For January’s edition, we highlight CFOs from Netflix, Halliburton, American Express, SoFi Technologies, Starbucks, Royal Caribbean Cruises, WM, Sirius XM and Southwest Airlines.


1. Netflix

Market cap: $435.99 billion
Date of call: Jan. 21

In response to analyst questions, Netflix CFO Spencer Neumann described how the company still has a long pathway for growth and how the finance team is tracking metrics to measure the productivity of that growth. He broke down the company’s push to do more live events in a “disciplined way,” highlighting a strategic investment approach combined with a 1:1 ratio between content amortization and cash spend on content.

“We're less than 50% penetrated into connected households,” said Neumann. "We're only capturing about 6% of our estimated revenue market, so we have a long way to grow. It's really about where [we] put the next billion dollars and then beyond that to work in the most impactful way. Over the next year or so, you'll see that in areas like continuing to build into big-scripted TV series.”

“Our cash spend and our content cash amortization is sort of a 1.1 ratio roughly, plus or minus, between our content [amortization], which runs through the P&L and the cash spend, which runs through cash flow, and both are growing slower than our revenue growth. So, I think you should see us continuing to grow in that way for the foreseeable future as we continue to grow more and [get] more engagement,” he said.


2. Halliburton

Market cap: $22.55 billion
Date of call: Jan. 22

Halliburton CFO Eric Carre responded to questions about the company’s performance disparity between Q4 and Q1. He said a variety of factors contributed to the decline, but he assured analysts that the company expects to bounce back from the sharp quarter-over-quarter variance.
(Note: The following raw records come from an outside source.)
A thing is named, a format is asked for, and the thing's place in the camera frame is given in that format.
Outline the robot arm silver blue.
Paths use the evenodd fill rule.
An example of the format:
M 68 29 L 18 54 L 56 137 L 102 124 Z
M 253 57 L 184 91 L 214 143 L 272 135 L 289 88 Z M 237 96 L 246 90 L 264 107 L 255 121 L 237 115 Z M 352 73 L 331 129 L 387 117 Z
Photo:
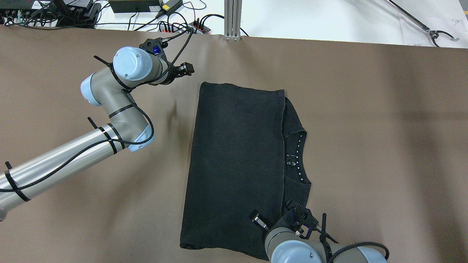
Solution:
M 274 225 L 254 210 L 250 220 L 265 233 L 264 248 L 271 263 L 386 263 L 389 249 L 381 243 L 363 241 L 334 243 L 326 232 L 326 214 L 322 222 L 310 210 L 295 207 Z
M 132 90 L 140 85 L 168 85 L 190 76 L 188 62 L 174 65 L 162 47 L 122 47 L 112 62 L 81 83 L 83 97 L 101 106 L 110 122 L 16 167 L 6 166 L 1 175 L 1 220 L 32 198 L 73 175 L 127 149 L 135 152 L 154 141 L 154 126 L 135 103 Z
“So, the main drivers behind the reduction in revenue for Q1 — I'll take it by division... on the completion and production side, it's primarily the rollout of very strong completion tool sales in Q4, that's partially offset by pickup of activity in North America land, and then you have some seasonal mix around the world,” Carre said. “On the drilling and evaluation side, the biggest impact is coming from Mexico... And then we had a particularly strong Q4 in D&E on the back of direct sales items of products.”